The Ping-Pong ball spun because the viscous drag forces it experienced weren’t equal on all sides. As we’ll see shortly, there are a variety of different drag forces and they can act at different locations on an object. In the case of viscous drag, it acts locally at each point where air slides across the surface of the object. Since the airflow from the pipe wasn’t perfectly uniform, the air swept past the ball faster in some places than it did in others. These differences in airspeed became most significant when the ball began to drift away from the airstream—the sudden increase in airspeed on the side of the ball nearest the center of the airstream is what created the low pressure that allowed the surrounding air to push the ball back toward the center of the airstream. But minor differences in airspeed also exerted unbalanced torques on the ball and caused it to spin. Similar flow imperfections between the two plates created differences in viscous drag and exerted torques on the two plates. That’s why they began to spin around slightly.

Why does dust settle on the moving blades of a fan?

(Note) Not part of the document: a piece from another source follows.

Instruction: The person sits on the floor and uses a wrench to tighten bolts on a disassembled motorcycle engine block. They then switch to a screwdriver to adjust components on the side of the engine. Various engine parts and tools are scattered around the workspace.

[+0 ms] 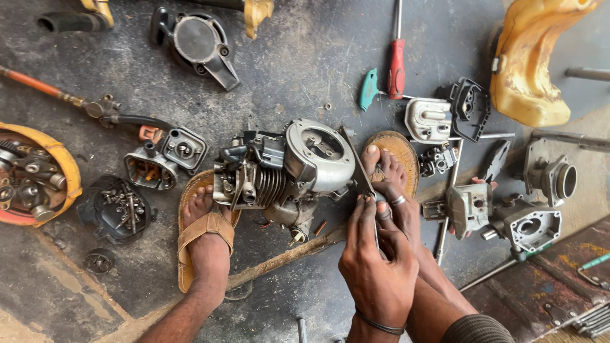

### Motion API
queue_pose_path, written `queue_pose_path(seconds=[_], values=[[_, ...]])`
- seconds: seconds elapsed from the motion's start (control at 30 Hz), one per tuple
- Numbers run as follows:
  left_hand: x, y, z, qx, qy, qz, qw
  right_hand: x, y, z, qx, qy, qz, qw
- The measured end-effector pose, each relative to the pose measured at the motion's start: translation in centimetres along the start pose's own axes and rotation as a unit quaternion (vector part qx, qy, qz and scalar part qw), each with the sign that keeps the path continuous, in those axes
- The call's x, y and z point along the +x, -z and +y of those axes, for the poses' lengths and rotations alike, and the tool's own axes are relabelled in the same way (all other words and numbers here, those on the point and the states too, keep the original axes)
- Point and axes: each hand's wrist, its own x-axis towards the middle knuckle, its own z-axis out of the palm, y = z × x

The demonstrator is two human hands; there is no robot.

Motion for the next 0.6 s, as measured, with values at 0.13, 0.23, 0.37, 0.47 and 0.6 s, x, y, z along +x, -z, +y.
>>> queue_pose_path(seconds=[0.13, 0.23, 0.37, 0.47, 0.6], values=[[-0.2, 0.1, 0.0, -0.007, -0.009, -0.004, 1.0, -0.2, 0.5, 0.2, 0.016, -0.115, -0.04, 0.992], [-0.1, 0.0, 0.0, -0.001, -0.01, 0.004, 1.0, 0.2, 1.1, -0.3, 0.065, -0.142, -0.063, 0.986], [-0.3, -0.3, -0.3, 0.018, 0.002, -0.004, 1.0, 0.5, 1.7, -1.7, 0.144, -0.242, -0.061, 0.958], [-0.3, -0.4, -0.4, 0.017, -0.004, 0.007, 1.0, 1.2, 1.9, -3.0, 0.239, -0.38, -0.038, 0.893], [-0.4, -0.5, -0.4, -0.024, 0.044, -0.009, 0.999, 2.3, 2.5, -3.7, 0.316, -0.521, 0.011, 0.793]])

Why does dust settle on the moving blades of a fan?

As the air flows across the blades of a fan, the dust particles in it occasionally pierce through the airflow and hit the blades. The same sort of process occurs when a bug hits the windshield of a car; the bug would normally follow the airflow but its inertia prevents it from moving out of the way quickly enough and it hit. Once a dust particle hits the fan blades, there isn’t much to remove it. The air moves remarkably slowly right at the surface of the fan because that surface layer of air experiences lots of viscous drag. Even though the air is moving swiftly only a few millimeters away, the air right on the fan blade is almost stationary. Thus the dust can cling to the blade indefinitely.

For aerosol sprays such as Lysol, are they essentially creating “dustlike” par…

For aerosol sprays such as Lysol, are they essentially creating “dustlike” particles that float in the air?

Yes, except that the word “float” isn’t what you really mean. An aerosol is a suspension of fine solid or liquid particles in a gas. What holds those particles up against their downward weights isn’t the buoyant force—these particles are much more dense than the gas that surrounds them. Instead, it’s viscous drag. When the particles begin to fall downward through the gas, they experience such large upward viscous drag forces that they reach terminal velocity at only about 1 millimeter-per-second. The slightest breeze carries the particles with it so that they rarely have a chance to settle to the floor because of gravity. In an aerosol spray, the particles are carried forward by the gas emerging from the bottle and they hit the surfaces in front of the bottle.